The BJP appeared to have shown Bihar chief minister Nitish Kumar his place while unveiling its new-look cabinet at the Centre, forcing him to accept the one-berth deal the JDU leader had rejected in 2019.
Rajya Sabha member R.C.P. Singh was the only leader from Nitish’s Janata Dal United to be included in Prime Minister Narendra Modi’s ministry despite senior JDU leaders driving a hard bargain for what sources had claimed were four ministries. Singh, the JDU national president, has been given the steel portfolio.
The JDU has this time thought it better to join the Union government in the changed political circumstances in which it is a junior partner with 44 MLAs in Bihar while the BJP with 74 MLAs is in an assertive position in the state for the first time.
Although Nitish had stated on Tuesday that cabinet expansion and the number of ministers to be included from an ally were the “prerogatives of the Prime Minister”, the outcome seems to have shaken the JDU at a time it was hoping that the Bengal debacle would have a sobering effect on the BJP.
It has also fuelled speculation on why Nitish accepted such a deal when he could have easily kept his party away from participating in the central government, remaining steadfast on the demand for “proportional representation” that he had raised after the 2019 Lok Sabha elections.
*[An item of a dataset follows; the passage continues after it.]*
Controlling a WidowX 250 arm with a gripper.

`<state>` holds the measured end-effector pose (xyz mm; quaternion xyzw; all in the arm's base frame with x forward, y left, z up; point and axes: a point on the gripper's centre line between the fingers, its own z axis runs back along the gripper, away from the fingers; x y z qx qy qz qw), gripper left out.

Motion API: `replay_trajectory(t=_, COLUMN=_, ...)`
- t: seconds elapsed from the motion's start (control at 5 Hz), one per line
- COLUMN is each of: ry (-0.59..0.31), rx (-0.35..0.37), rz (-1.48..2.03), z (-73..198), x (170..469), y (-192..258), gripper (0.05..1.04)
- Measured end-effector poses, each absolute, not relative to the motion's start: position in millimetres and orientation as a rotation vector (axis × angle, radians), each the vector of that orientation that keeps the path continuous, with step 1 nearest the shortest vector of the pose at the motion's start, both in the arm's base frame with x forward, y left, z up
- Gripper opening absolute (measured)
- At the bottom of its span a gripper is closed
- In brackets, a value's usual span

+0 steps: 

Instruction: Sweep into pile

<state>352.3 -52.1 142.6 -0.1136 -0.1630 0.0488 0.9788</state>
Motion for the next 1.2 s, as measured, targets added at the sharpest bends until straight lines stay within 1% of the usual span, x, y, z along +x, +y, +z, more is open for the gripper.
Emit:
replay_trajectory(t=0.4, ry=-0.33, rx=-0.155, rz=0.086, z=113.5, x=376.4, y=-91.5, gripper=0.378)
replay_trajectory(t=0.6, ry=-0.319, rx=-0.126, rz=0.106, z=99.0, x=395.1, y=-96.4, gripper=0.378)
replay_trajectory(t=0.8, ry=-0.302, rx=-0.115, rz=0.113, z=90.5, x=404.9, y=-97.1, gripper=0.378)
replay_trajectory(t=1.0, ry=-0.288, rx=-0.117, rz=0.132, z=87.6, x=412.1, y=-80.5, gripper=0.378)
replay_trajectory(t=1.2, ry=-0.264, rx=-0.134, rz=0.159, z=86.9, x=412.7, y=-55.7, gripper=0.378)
The BJP, with a comfortable majority in the Lok Sabha, had offered just one cabinet berth to the JDU as part of the symbolic representation the national party had granted to its allies. Nitish had rebuffed the offer.
His party had won 16 of the 40 Lok Sabha seats in Bihar while the BJP had clinched 17.
“Our intention is that the NDA government runs strongly both at the Centre and in the state,” Singh said on Wednesday, asked about the compulsion to accept a deal previously rejected by the JDU.
A senior JDU leader said the meek acceptance of what seemed to be a “BJP-imposed” cabinet expansion had dealt a blow to Nitish and his image.
“The acceptance of the formula that he had declined two years ago shows that Nitish has bowed down to the BJP in the changed political circumstances. Whether true or not, this also sends out the message that he has accepted the predicament that he has to save his own position and that he is at the mercy of his ally,” the leader said on the condition of anonymity.
Political observers asserted that Nitish opting to make Singh available for inclusion in the Union ministry also showed that he would play backward caste politics to the hilt with special focus on the Kurmi and Kushwaha castes. Nitish and Singh hail from the Kurmi caste.
The observers said this might dent Nitish’s image of a politician who took all castes and communities along.
Some in the JDU rued that Munger MP and close Nitish aide Rajiv Ranjan Singh alias Lalan Singh, who belongs to the upper Bhumihar caste, was not given an opportunity to become a central minister.